Recorded information Block Start

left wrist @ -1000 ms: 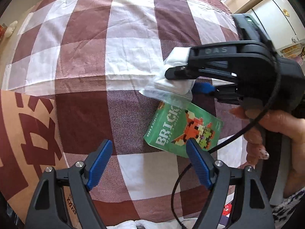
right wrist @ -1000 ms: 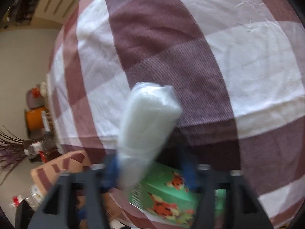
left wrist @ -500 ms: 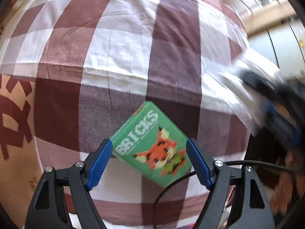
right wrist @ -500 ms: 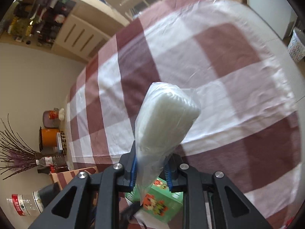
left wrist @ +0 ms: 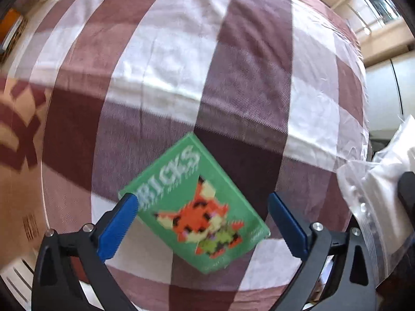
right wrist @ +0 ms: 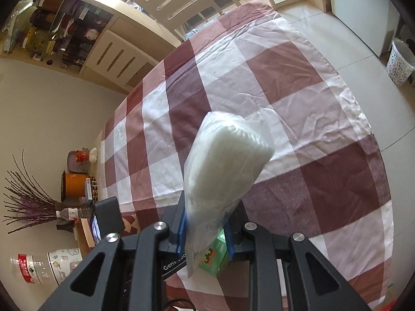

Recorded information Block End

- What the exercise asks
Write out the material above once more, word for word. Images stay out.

- Solution below
left wrist @ -1000 ms: 
right wrist @ -1000 ms: 
left wrist @ -500 ms: 
right wrist @ -500 ms: 
left wrist @ +0 ms: 
right wrist @ +0 ms: 

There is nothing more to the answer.